More Media, More People—On Social & Multimodal Media Intelligence
- Publisher: Umeå universitet, Humlab
CIBAS-project | competitive intelligence | fashion analytics | media intelligence | social & multimodal media intelligence | Media Studies | Medievetenskap
The purpose of this article is to address some challenges facing media intelligence in general, and competitive intelligence in particular within an altered information landscape. To understand this new situation, the notion of social and multimodal media intelligence are introduced. With cases taken primarily from the Swedish media intelligence sector, we argue that data driven media intelligence today needs to pay increasing attention to new forms of (A.) crowd-oriented and (B.) multimedia-saturated information.
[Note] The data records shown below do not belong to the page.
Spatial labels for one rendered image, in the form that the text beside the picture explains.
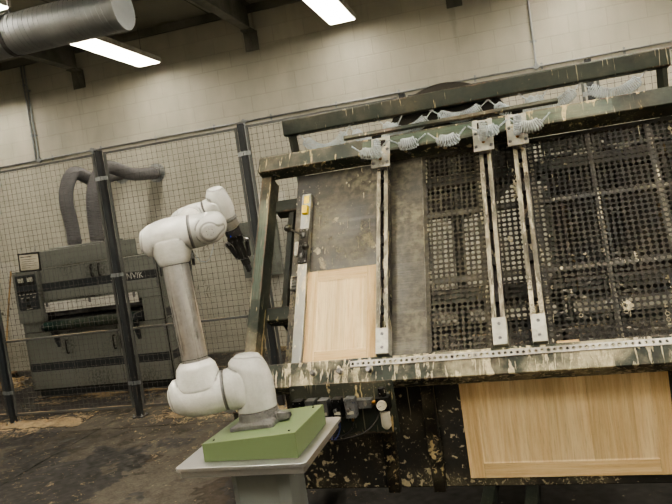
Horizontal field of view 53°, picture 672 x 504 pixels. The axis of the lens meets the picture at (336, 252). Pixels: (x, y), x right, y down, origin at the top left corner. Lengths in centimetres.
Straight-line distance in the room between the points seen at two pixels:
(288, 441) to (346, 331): 94
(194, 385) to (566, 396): 166
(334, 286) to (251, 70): 572
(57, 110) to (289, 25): 344
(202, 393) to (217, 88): 667
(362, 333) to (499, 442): 81
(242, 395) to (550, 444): 148
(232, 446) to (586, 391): 160
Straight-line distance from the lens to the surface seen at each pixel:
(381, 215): 344
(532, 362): 301
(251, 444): 252
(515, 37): 825
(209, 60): 906
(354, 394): 315
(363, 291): 332
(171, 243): 259
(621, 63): 406
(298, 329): 333
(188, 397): 263
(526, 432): 334
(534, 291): 311
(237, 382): 260
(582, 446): 336
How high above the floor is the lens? 157
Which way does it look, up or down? 3 degrees down
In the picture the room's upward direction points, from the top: 8 degrees counter-clockwise
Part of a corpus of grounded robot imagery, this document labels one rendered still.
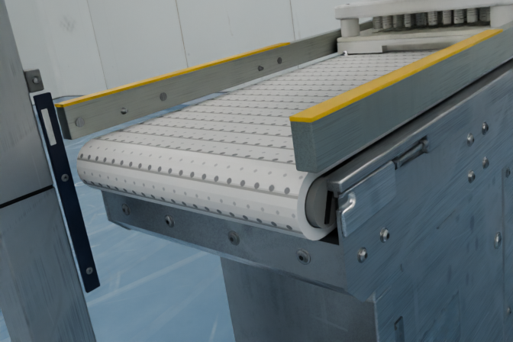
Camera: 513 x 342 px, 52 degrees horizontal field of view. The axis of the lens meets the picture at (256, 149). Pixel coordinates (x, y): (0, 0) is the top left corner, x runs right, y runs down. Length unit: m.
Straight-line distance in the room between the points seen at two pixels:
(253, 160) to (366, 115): 0.08
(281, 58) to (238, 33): 3.98
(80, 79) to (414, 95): 5.92
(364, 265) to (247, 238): 0.09
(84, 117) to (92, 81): 5.59
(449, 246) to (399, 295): 0.13
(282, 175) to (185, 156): 0.10
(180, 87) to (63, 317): 0.26
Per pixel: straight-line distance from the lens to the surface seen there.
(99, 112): 0.53
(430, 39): 0.74
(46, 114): 0.51
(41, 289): 0.54
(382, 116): 0.37
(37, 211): 0.52
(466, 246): 0.73
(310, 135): 0.30
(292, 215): 0.33
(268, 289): 0.58
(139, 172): 0.44
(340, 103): 0.33
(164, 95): 0.57
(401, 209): 0.42
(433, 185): 0.47
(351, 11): 0.79
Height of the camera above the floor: 0.94
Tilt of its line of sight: 17 degrees down
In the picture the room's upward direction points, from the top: 9 degrees counter-clockwise
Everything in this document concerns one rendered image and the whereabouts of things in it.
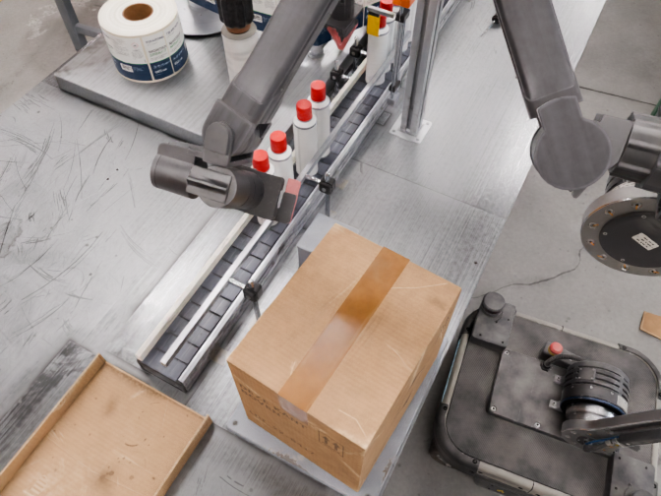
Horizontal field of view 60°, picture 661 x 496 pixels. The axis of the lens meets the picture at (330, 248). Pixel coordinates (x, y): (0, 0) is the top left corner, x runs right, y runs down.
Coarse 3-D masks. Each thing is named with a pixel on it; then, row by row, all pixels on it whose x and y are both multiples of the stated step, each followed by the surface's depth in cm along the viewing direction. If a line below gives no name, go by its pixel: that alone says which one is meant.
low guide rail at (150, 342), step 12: (360, 72) 153; (348, 84) 149; (336, 96) 147; (252, 216) 127; (240, 228) 124; (228, 240) 122; (216, 252) 120; (204, 276) 117; (192, 288) 115; (180, 300) 113; (168, 312) 112; (168, 324) 112; (156, 336) 109; (144, 348) 108
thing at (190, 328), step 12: (408, 36) 154; (372, 84) 142; (360, 96) 140; (336, 132) 133; (324, 144) 131; (312, 168) 128; (300, 180) 125; (264, 228) 117; (252, 240) 116; (240, 264) 113; (228, 276) 111; (216, 288) 109; (204, 312) 107; (192, 324) 105; (180, 336) 104; (180, 348) 104; (168, 360) 102
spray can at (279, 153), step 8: (272, 136) 115; (280, 136) 115; (272, 144) 115; (280, 144) 115; (272, 152) 118; (280, 152) 117; (288, 152) 118; (272, 160) 118; (280, 160) 117; (288, 160) 119; (280, 168) 119; (288, 168) 121; (280, 176) 121; (288, 176) 122; (280, 192) 126
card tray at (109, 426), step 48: (96, 384) 112; (144, 384) 112; (48, 432) 107; (96, 432) 107; (144, 432) 107; (192, 432) 107; (0, 480) 100; (48, 480) 102; (96, 480) 102; (144, 480) 102
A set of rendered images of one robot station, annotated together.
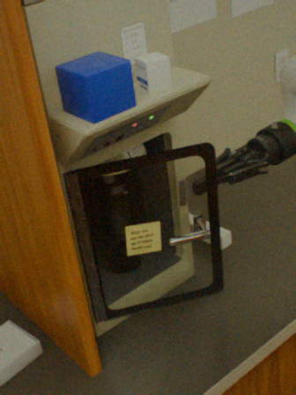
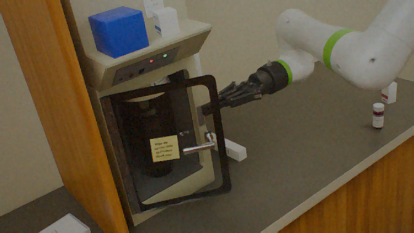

As a subcategory of media intelligence, competitive intelligence refers to the gathering of publicly available information about an organisation or a company’s competitors—using it to gain business advantages. Traditionally such intelligence has implied a set of techniques and tools that transforms numerical or textual data into useful information for business analysis. Today, however, we argue that such techniques need to consider media alterations in both a social and multimodal direction. Our analysis hence offers a conceptual understanding of a rapidly evolving field, were methods used within media intelligence need to change as well. By presenting some findings from the so called CIBAS-project, we describe how Swedish organisations and companies rely on social networking structures and individual decision making as a means to increase rapid response and agile creativity. If competitive intelligence was traditionally based on insights gleaned from statistical methods, contemporary media analytics are currently faced with audiovisual data streams (sound, video, image)—often with a slant of sociality. Yet, machine learning of other media modalities than text poses a number of technical hurdles. In this article we use fashion analytics as a final case in point, taken from a commercial sector where visual big data is presently in vogue.